The majority of the isolates were resistant to β-lactam antibiotics. The resistance observed in the present study may be attributed to the expression of resistance genes such as β-lactamase genes. NDM-1 appeared in 7% of isolates, which was first identified in 2006. After it was first identified, it was predominantly found in K. pneumoniae and E. coli. Since 2010, the bacteria producing NDM-1 have been reported worldwide. In China, NDM-1 producing K.pneumoniae has been frequently reported in neonates [32,33]. The STs of blaNDM-1-producing K.pneumoniae mainly include ST11, ST16, ST20, ST37, ST70, ST147 and ST1419 [34~37]. But our data indicated that the ST54 was the only NDM-1 producing type. In most cases, bacteria with NDM-1 are resistant to almost all antibiotics. Moreover, the dissemination has been facilitated by horizontal gene transfer. That being so, reliable detection and surveillance are of the great importance in preventing the clonal outbreaks. Despite the fact that these isolates showed high drug resistance and high rates of resistance genes, just one neonate (patient 1) acquired a poor prognosis upon treatment with antibiotics.

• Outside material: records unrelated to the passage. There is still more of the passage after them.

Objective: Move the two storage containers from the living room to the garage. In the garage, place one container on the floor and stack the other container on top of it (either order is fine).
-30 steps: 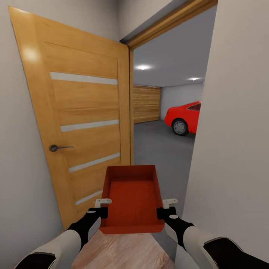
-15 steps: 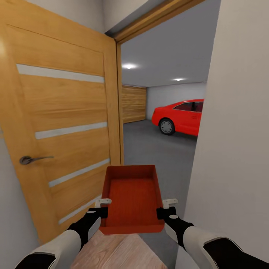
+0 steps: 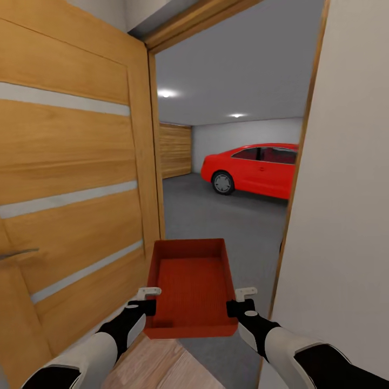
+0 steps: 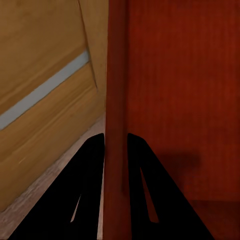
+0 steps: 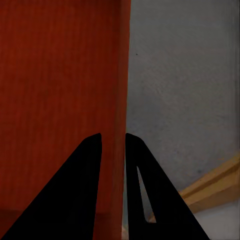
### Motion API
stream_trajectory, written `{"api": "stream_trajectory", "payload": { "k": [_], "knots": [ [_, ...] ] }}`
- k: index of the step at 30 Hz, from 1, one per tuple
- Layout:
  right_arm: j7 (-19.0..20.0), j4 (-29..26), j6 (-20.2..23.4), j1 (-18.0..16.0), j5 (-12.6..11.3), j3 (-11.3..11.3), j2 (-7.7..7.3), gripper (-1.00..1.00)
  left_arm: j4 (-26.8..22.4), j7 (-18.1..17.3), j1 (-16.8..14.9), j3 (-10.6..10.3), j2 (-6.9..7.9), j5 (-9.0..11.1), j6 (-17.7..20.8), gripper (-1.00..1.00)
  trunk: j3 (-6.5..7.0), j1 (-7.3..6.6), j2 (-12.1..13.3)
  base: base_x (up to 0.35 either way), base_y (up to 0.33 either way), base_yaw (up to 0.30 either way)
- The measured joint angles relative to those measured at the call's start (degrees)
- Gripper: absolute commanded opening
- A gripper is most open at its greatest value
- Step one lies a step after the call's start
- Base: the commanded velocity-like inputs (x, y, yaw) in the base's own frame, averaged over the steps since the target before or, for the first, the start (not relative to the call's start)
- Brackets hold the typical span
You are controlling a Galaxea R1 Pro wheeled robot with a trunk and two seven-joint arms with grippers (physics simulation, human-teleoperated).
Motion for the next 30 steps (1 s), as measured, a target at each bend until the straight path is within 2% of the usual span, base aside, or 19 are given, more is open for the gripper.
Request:
{"api": "stream_trajectory", "payload": {
  "k": [30],
  "knots": [
    [0.07, 0.01, -0.02, 0.00, -0.03, 0.02, -0.04, -1.00, 0.02, 0.07, 0.00, 0.01, -0.05, -0.02, 0.00, -1.00, 0.00, 0.00, 0.00, 0.293, 0.209, -0.246]
  ]
}}
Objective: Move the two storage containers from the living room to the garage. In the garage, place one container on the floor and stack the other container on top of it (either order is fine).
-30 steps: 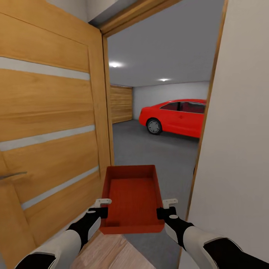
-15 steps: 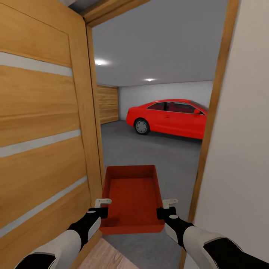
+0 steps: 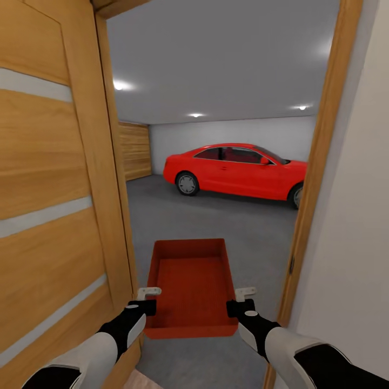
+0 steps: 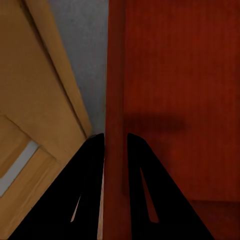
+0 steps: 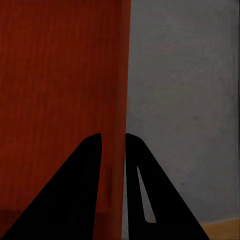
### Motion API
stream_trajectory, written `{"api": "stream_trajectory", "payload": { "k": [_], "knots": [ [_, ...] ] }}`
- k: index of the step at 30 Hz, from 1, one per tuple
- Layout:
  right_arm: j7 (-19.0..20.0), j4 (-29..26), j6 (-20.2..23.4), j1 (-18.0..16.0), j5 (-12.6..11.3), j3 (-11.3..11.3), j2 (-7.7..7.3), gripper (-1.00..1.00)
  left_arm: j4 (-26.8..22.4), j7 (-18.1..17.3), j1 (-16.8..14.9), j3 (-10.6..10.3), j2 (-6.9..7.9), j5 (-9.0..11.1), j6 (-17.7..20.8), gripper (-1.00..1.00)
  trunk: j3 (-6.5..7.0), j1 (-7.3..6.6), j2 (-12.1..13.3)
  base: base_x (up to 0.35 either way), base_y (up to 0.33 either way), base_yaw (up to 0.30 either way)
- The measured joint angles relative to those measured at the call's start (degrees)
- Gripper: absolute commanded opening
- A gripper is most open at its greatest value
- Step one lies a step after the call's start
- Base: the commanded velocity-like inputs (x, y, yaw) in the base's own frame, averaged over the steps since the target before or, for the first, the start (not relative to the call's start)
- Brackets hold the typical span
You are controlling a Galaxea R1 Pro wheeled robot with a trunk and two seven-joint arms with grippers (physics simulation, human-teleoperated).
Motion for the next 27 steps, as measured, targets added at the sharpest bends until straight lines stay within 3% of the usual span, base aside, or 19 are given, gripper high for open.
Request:
{"api": "stream_trajectory", "payload": {
  "k": [27],
  "knots": [
    [0.03, -0.02, 0.02, 0.00, 0.05, -0.05, -0.02, -1.00, -0.04, 0.07, 0.00, -0.11, -0.01, 0.14, 0.02, -1.00, 0.00, 0.00, 0.00, 0.254, 0.247, -0.246]
  ]
}}
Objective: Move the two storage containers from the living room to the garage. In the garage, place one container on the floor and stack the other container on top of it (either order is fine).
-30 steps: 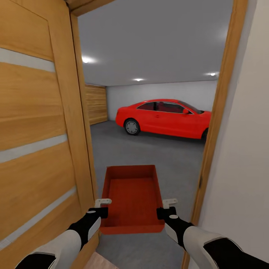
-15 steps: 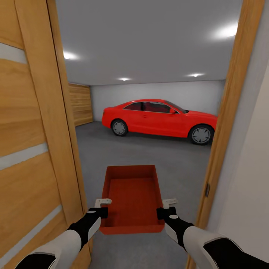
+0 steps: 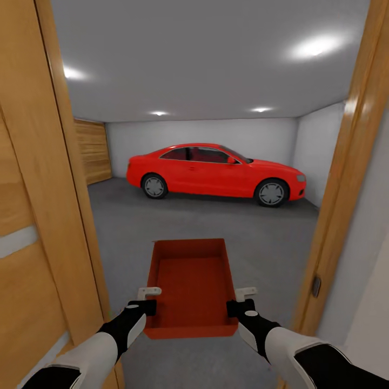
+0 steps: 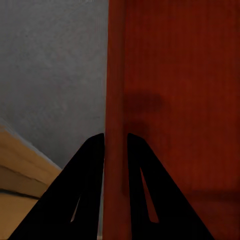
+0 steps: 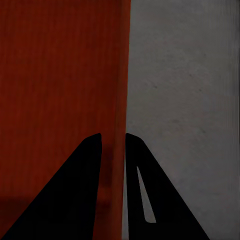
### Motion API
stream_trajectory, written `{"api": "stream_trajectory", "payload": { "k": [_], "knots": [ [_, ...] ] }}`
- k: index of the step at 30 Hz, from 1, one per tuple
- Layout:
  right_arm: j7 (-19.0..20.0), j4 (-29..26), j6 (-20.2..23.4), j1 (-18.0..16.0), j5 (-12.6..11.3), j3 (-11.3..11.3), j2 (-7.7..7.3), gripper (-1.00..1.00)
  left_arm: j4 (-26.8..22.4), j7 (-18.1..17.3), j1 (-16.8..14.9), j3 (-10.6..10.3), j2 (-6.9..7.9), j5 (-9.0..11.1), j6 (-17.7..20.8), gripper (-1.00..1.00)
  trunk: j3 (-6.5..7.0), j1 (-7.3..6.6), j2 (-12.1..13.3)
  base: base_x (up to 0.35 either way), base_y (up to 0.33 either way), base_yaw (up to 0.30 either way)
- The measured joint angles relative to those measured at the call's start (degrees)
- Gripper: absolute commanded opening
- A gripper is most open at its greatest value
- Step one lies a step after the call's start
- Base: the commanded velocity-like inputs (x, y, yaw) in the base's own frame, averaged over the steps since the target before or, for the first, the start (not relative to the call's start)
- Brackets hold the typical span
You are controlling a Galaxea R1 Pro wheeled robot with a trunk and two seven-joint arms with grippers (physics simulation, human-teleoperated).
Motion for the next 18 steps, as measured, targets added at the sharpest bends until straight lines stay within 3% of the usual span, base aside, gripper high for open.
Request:
{"api": "stream_trajectory", "payload": {
  "k": [12, 18],
  "knots": [
    [0.00, -0.01, 0.00, 0.00, 0.02, -0.02, -0.01, -1.00, 0.00, -0.01, 0.00, -0.02, 0.00, 0.01, -0.02, -1.00, 0.00, 0.00, 0.00, 0.238, 0.261, -0.246],
    [-0.05, -0.03, -0.01, -0.01, 0.07, -0.03, 0.01, -1.00, 0.00, -0.06, 0.01, 0.03, 0.01, -0.03, -0.09, -1.00, 0.00, 0.02, 0.00, 0.085, 0.072, -0.246]
  ]
}}
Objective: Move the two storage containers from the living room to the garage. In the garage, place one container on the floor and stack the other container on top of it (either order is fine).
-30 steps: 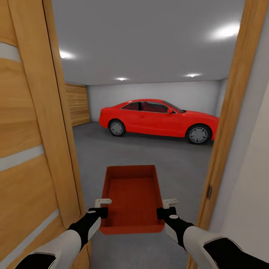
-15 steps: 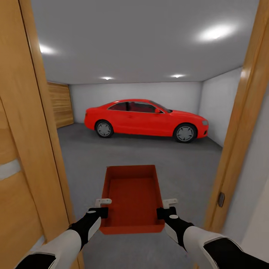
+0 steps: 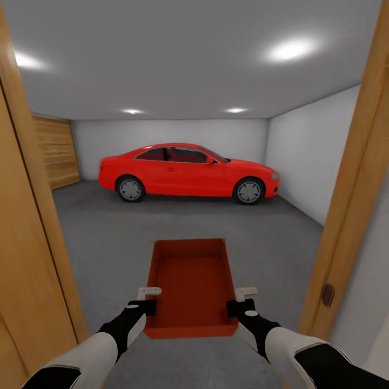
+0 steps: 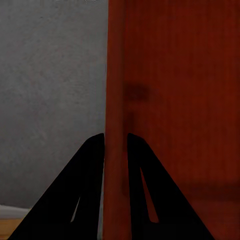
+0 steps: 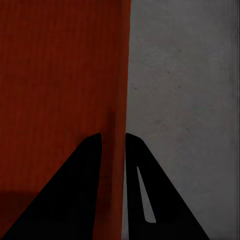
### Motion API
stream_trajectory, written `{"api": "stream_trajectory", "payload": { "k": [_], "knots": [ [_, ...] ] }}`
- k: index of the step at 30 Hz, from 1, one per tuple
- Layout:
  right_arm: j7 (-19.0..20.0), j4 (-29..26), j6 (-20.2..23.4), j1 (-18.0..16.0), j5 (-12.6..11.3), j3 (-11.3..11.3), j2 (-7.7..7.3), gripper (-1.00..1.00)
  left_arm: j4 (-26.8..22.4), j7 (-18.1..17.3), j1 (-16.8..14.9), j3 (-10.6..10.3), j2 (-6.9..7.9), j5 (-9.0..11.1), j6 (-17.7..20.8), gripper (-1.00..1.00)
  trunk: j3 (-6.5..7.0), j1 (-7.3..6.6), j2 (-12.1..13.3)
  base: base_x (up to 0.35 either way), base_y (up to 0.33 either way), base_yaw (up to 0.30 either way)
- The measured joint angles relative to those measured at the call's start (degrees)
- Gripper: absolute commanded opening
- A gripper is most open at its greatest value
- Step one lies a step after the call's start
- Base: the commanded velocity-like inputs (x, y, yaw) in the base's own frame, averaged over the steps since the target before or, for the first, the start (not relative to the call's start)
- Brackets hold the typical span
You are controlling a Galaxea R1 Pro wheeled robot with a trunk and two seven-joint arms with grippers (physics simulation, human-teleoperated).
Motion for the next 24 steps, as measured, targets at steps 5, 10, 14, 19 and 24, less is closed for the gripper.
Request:
{"api": "stream_trajectory", "payload": {
  "k": [5, 10, 14, 19, 24],
  "knots": [
    [-0.01, -0.01, 0.03, 0.00, 0.03, 0.00, 0.01, -1.00, 0.00, 0.02, 0.01, 0.00, 0.01, 0.02, 0.00, -1.00, 0.00, 0.00, 0.00, 0.005, 0.004, -0.114],
    [0.01, -0.03, 0.00, -0.01, 0.07, -0.05, 0.00, -1.00, -0.06, 0.03, 0.02, -0.05, 0.01, 0.06, 0.00, -1.00, 0.00, 0.00, 0.00, 0.001, 0.001, -0.014],
    [0.01, -0.02, 0.04, -0.01, 0.04, -0.02, 0.00, -1.00, -0.02, 0.01, 0.01, -0.01, 0.01, 0.03, 0.00, -1.00, 0.00, 0.00, 0.00, 0.000, 0.000, -0.001],
    [0.01, -0.01, 0.04, 0.00, 0.04, -0.01, 0.00, -1.00, -0.01, 0.01, 0.01, 0.00, 0.01, 0.02, 0.00, -1.00, 0.00, 0.00, 0.00, 0.013, 0.008, 0.000],
    [0.02, 0.00, 0.04, 0.00, 0.01, 0.00, 0.01, -1.00, -0.01, 0.03, 0.01, 0.01, 0.00, 0.00, 0.03, -1.00, 0.00, -0.02, 0.00, 0.139, 0.123, 0.000]
  ]
}}
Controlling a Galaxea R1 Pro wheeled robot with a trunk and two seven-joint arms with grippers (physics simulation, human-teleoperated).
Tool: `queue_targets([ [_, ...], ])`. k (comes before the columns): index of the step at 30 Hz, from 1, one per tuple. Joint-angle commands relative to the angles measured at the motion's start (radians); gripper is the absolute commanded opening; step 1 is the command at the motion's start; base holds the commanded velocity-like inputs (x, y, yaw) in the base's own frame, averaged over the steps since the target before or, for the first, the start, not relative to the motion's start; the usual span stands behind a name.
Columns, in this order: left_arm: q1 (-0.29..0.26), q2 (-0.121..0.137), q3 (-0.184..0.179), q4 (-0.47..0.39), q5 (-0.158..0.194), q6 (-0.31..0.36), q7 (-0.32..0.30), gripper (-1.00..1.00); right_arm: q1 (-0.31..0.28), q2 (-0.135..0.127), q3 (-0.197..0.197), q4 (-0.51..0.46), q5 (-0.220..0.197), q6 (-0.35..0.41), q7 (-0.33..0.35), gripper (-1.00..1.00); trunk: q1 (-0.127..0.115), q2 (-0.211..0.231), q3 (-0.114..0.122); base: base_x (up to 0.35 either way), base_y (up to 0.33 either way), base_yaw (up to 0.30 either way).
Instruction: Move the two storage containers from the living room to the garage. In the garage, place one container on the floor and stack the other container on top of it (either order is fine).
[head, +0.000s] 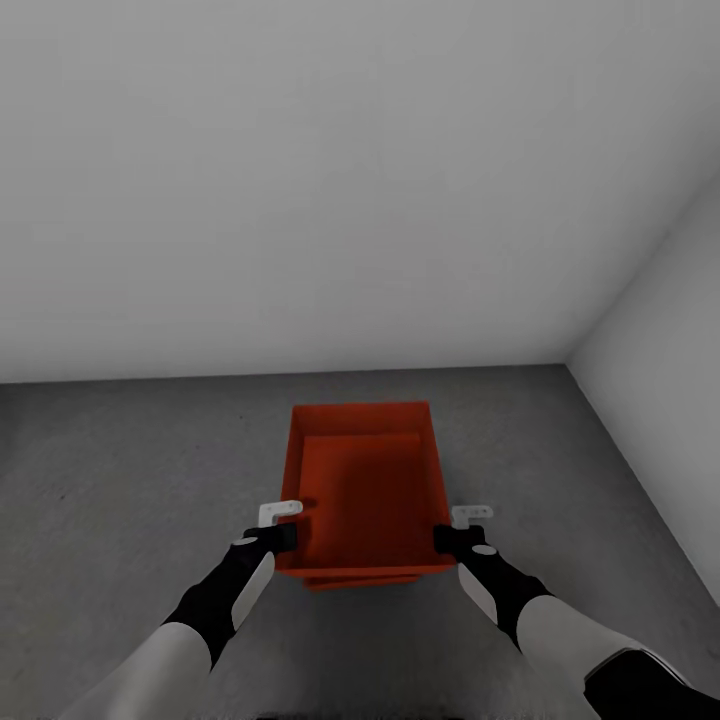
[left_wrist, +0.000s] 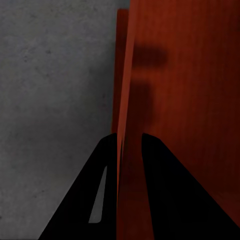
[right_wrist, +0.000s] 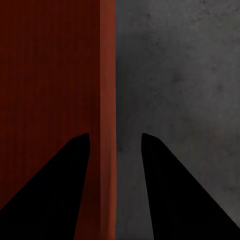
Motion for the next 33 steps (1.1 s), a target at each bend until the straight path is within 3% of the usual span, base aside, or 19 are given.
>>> queue_targets([
  [1,-0.001,0.002,0.012,-0.004,-0.021,-0.006,0.016,-1.0,-0.001,-0.005,-0.017,0.019,-0.013,-0.003,-0.002,-1.0,0.0,-0.002,-0.003,0.0,0.0,0.0],
  [9,-0.001,0.002,0.012,-0.004,-0.021,-0.006,0.016,-1.0,-0.001,-0.005,-0.016,0.019,-0.013,-0.003,0.0,-1.0,0.0,-0.002,-0.013,0.0,0.0,0.0],
  [33,-0.001,0.002,0.012,-0.006,-0.021,-0.006,0.016,-1.0,-0.001,-0.005,-0.016,0.019,-0.013,-0.005,-0.001,-1.0,0.0,-0.002,-0.014,0.0,0.0,0.0],
])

To confirm whether the isolate pairs were homologous or not, a UMPGA tree was drawn by employing MEGAX to further analyze the homology among the different isolates from the same patients. Excluding the completely concordant strains, the analysis of the homology among ST37 and ST1083 should be confirmed. According to the analyses, ST37 and ST1083 were in the same cluster (two alleles of the 7 housekeeping genes differed), concluding that the two were closely related and the results validated a great deal of our previous research [19]. And our data indicated that ST37 were the main epidemic clones in the Neonate Ward, which showed consistency with what found in other studies [19, 38]. It was discovered that ST37 are presumably to be a potential high-risk MDR K.pneumoniae clonal lineage[39].Furthermore, it is reported that carriage of carbapenem-resistant K. pneumoniae (CRKP) in the GI tract may precede and possibly serve as a source for subsequent clinical infections in approximately 9% of carriers[40,41]. And these carriers may act as a significant reservoir for the dissemination of CRKP in the healthcare facilities [42~44].Combined with our study, active surveillance for detecting CRKP colonization is critical for preventing the CRKP from spreading. Besides, according to the guidance of CDC for control of Carbapenem- Resistant Enterobacteriaceae (CRE), screening rectal cultures of CRE is an important strategy for CRE prevention [45].